İçimdeki acıyı hafifletmek için olayı makaraya almakta ve Halide’ye sık sık “12
Eylül’ün 12. yıldönümüne bir gün kala, sevgilimden sivil darbe yedim.”
diyordum, gülüyorduk…
“Sivil darbe”
lafını tamamen kafamdan uydurmuştum. O yıllarda darbeler hemen hiç
sorgulanmıyor ve söz edilse dahi “sivil darbe” diye bir terim kullanılmıyordu.
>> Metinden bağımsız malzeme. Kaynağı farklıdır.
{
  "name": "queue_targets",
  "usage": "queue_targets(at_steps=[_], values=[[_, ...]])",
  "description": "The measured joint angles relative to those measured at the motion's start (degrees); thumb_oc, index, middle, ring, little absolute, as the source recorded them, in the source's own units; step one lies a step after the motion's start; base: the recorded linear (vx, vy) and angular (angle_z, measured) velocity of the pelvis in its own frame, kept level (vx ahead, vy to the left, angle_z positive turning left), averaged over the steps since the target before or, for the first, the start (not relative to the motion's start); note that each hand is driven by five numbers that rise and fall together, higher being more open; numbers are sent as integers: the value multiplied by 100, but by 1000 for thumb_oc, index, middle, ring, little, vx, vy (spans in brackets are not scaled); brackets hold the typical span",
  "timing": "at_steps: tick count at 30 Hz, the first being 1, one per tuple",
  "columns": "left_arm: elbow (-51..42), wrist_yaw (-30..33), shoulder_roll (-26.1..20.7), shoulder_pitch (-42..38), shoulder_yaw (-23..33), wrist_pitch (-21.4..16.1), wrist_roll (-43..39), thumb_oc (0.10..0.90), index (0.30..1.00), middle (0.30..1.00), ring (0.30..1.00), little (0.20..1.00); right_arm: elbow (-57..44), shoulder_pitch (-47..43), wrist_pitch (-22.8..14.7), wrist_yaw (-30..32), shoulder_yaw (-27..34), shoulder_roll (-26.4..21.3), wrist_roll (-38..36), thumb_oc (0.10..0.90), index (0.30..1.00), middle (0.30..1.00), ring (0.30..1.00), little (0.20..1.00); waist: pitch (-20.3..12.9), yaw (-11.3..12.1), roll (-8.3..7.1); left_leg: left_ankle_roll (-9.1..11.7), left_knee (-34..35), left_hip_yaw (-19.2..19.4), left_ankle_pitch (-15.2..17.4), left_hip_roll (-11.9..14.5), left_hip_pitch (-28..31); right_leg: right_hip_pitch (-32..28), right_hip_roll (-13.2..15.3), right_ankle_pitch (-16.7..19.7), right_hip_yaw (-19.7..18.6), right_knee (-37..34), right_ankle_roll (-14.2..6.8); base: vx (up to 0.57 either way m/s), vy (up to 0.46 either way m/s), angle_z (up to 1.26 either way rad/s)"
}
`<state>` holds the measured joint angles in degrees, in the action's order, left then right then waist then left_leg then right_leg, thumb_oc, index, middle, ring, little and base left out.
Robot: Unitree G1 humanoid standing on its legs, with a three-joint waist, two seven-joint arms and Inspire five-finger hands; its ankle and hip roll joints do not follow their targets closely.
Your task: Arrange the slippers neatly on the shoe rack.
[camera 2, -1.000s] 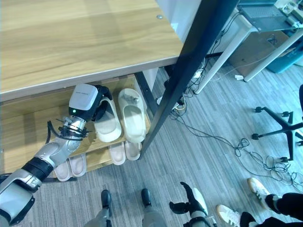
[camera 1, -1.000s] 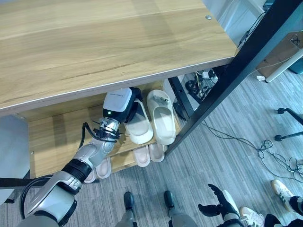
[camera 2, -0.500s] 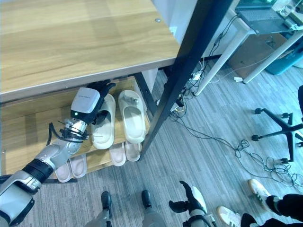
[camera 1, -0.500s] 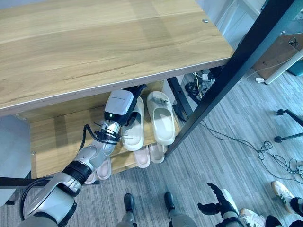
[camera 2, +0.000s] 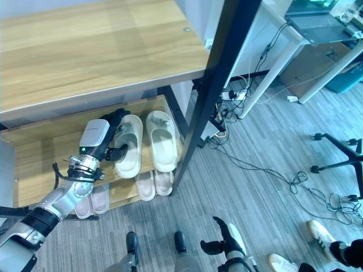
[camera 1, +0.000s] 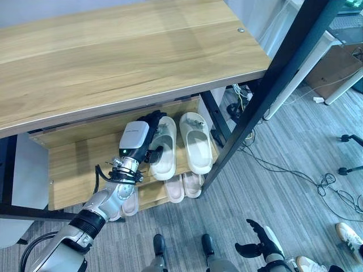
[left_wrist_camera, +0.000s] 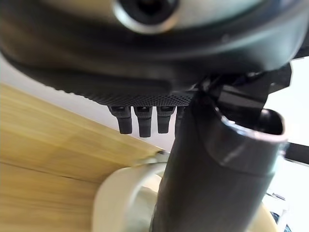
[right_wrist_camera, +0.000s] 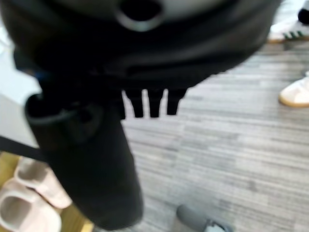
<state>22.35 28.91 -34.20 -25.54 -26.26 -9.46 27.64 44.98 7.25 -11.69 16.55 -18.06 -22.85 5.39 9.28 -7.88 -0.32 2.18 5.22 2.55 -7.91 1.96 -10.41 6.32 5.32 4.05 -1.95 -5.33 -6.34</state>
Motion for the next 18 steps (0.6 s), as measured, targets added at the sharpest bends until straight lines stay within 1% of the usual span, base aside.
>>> queue_targets(at_steps=[3,8,12,14,18], values=[[-135,-79,-15,71,102,0,-60,800,900,900,900,900,-93,126,2,-75,-12,1,13,800,900,900,900,900,0,82,0,0,-1,-3,1,-2,106,-113,0,-6,8,1,-4,6,-11,1],[-351,-124,-14,266,417,-45,-179,800,900,900,900,900,-94,148,5,-152,6,5,10,800,900,900,900,900,-9,80,7,1,6,-20,2,8,203,-210,-7,-10,16,0,-8,4,-7,1],[-457,-446,90,679,785,-157,-1167,800,900,900,900,900,-98,210,11,-249,52,5,5,800,900,900,900,900,-42,81,29,5,26,-22,15,7,285,-293,-5,-15,15,-18,-10,0,0,0],[-496,-526,281,1024,956,-222,-1817,800,900,900,900,900,-117,289,34,-270,78,5,1,800,900,900,900,900,-87,83,68,0,27,-23,17,7,289,-297,-5,-14,15,-37,-9,0,0,0],[-487,-993,380,1506,1005,-306,-3203,800,900,900,900,900,-351,421,69,-371,178,3,-1,800,900,900,900,900,-126,82,122,-8,26,-30,11,5,343,-359,-3,-13,16,-38,-7,0,0,0]])
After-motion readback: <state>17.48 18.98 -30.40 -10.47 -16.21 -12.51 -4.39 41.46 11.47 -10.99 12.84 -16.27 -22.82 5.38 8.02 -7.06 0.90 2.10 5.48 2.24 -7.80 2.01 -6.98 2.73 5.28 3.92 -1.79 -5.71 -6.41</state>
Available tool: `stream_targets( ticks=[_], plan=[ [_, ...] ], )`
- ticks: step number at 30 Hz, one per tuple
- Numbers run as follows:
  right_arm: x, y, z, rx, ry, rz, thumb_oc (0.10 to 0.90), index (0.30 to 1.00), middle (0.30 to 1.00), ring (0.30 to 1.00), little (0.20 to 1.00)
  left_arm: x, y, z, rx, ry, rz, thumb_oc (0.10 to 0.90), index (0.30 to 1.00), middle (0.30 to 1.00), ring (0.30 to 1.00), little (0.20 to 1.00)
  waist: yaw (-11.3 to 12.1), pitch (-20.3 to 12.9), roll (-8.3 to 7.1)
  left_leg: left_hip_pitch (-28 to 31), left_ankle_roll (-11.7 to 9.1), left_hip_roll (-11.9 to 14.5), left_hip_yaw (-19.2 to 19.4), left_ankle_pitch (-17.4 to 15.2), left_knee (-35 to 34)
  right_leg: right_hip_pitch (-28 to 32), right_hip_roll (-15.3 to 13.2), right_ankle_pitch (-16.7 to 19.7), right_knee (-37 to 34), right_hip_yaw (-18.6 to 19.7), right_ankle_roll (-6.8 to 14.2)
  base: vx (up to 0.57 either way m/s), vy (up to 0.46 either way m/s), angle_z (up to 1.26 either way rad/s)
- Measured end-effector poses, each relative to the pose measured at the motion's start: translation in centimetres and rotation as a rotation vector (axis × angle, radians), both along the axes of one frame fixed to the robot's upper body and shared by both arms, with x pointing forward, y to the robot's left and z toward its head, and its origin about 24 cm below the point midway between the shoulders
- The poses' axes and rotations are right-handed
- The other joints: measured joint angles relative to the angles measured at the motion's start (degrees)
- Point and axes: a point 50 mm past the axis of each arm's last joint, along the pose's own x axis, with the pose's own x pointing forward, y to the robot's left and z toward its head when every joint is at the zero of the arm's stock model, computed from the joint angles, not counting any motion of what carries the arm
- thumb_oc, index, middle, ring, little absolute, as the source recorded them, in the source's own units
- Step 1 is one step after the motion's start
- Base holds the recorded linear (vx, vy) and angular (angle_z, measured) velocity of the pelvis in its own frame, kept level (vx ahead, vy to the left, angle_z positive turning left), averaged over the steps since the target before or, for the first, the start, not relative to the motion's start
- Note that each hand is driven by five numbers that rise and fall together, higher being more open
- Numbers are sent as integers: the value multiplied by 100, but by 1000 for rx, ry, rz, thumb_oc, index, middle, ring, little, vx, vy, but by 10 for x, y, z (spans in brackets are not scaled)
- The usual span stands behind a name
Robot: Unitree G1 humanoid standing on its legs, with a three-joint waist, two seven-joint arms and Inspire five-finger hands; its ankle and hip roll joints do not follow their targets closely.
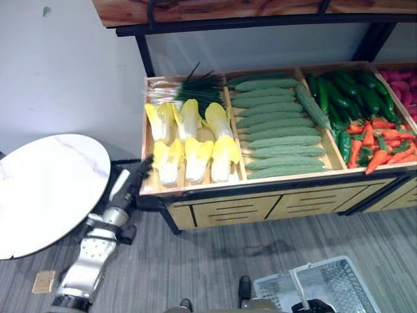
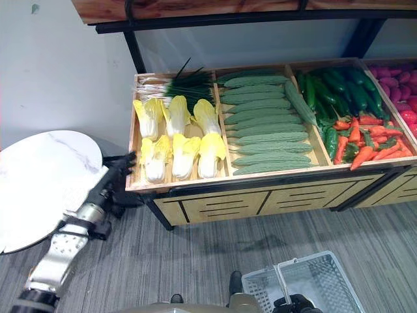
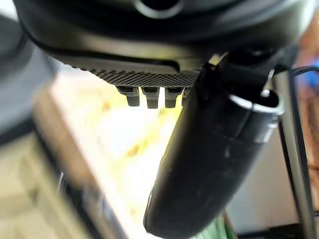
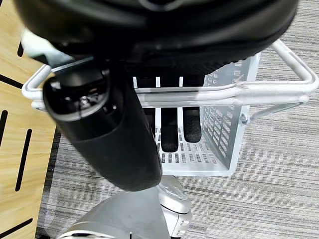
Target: Get the vegetables into the basket
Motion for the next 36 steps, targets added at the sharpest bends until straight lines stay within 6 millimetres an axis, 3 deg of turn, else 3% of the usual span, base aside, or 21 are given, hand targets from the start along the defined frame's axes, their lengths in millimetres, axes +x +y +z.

O üzüntülü günlerimde, sevgilimin asker değil de sivil olmasına dayanarak türettiğim
bu uyduruk terimin, 20 yıl kadar sonra anlı şanlı akademisyen, politikacı ve
köşe yazarlarının ağzında sakız olacağını nereden bilebilirdim o genç yaşımda?
2. Haluk’un “Ben üç sene evlenmeyi hiç
düşünmüyorum.” dediği tarihten tastamam üç yıl sonra ben evlendim. Tabii ki bir
başkasıyla… Ama asla planlanmış değil, tamamen ilahi bir tesadüf.